According to What Hi-Fi, the system is also the first plug-and-play soundbar set-up to use the Atmos code designed for AV receivers that support channels numbers greater than 7.1.4.

Formally demonstrated to major publications during the 2023 Consumer Electronics Show in Las Vegas, the system clinched the following awards and mentions.
- CES 2023 Innovation Awards: 2023 Honoree
- Digital Trends Top Tech of CES 2023 Awards
- Sound & Vision CES 2023 Editor’s Pick
- WhatHifi Stars of CES 2023 Award
- TechRadar: Best Dolby Atmos Soundbars of CES 2023
- TechHive: Best of CES 2023

Later in the year, Digital Trends reviewed and awarded the system its ‘Editor’s Choice’ badge, remarking that with its feature set, “The Nakamichi Dragon is just light-years ahead of any soundbar-based system”.

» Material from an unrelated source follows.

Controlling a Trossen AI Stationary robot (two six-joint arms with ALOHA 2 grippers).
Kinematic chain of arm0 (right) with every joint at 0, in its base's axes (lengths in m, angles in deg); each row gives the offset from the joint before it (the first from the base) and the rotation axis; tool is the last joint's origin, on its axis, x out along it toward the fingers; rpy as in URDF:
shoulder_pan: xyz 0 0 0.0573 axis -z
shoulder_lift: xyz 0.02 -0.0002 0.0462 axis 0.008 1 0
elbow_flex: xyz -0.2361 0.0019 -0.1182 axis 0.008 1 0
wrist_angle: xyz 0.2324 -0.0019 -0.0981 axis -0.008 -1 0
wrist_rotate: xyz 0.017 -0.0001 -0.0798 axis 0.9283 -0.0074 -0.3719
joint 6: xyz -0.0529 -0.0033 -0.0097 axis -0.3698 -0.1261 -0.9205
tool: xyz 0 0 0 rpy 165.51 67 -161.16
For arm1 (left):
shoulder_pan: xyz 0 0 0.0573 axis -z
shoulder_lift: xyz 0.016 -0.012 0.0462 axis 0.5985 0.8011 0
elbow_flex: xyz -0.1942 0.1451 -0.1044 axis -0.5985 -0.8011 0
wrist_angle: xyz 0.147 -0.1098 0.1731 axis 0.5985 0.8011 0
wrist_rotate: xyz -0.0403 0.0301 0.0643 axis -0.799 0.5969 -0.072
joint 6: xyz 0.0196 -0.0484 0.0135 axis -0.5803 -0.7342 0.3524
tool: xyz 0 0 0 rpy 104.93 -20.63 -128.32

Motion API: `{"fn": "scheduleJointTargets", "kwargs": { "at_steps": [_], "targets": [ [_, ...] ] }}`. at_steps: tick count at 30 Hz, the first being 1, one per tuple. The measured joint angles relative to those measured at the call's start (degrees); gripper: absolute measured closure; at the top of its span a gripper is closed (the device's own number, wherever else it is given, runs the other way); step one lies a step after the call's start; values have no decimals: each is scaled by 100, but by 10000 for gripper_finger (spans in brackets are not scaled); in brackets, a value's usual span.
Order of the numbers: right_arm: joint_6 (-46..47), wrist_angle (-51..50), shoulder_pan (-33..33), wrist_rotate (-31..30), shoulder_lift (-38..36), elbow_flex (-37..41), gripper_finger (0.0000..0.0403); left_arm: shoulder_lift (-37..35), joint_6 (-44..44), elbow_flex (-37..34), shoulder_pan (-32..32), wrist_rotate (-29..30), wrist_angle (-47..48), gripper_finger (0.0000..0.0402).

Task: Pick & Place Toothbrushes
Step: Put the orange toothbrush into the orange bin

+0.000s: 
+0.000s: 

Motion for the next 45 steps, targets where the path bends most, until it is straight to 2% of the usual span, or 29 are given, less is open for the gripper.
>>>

In 2024, Nakamichi unveiled a 12” subwoofer for the Nakamichi DRAGON, Weighing 36kg, each subwoofer utilizes a 12” carbon fiber-reinforced aluminium driver, paired to a carbon passive radiator.

With this launch, each Nakamichi DRAGON home surround sound system can be configured with up to four of these 12” subwoofers. Existing owners could also expand their systems with these subwoofers.

In 2025, Nakamichi unveiled the Shockwafe Wireless 11.2.6, a soundbar surround system which utilizes 31 Danish-engineered Punktkilde speaker drivers, two 10” subwoofers, and 5-way bipolar speakers. It also features AHD Ultra, a proprietary technology that intensifies height effects and has been made available to Nakamichi DRAGON surround system owners through a firmware upgrade. Unlike earlier iterations of the Shockwafe series, the surround speakers are wireless and do not need to be connected to the subwoofers with an RCA cable.

Notable press, including WhatHiFi attended their listening event in CES 2025, and described the system as one that delivers a powerful, forthright sound with spatial effects that seemed precise and engaging, at a slightly cheaper price tag than the DRAGON home surround sound system.

==Niro Nakamichi==
In 2001, Niro Nakamichi, designer of many of the historic tape decks, started a new company, Mechanical Research Corporation, which introduced ultra-high end audio amplifiers, preamplifiers, and an integrated amplifier, called "engines." The products featured innovative designs and addressed issues of mechanical isolation, as well as presenting a unique appearance. Soon thereafter, however, the "engine" products were no longer promoted, and a line of home theater products was introduced.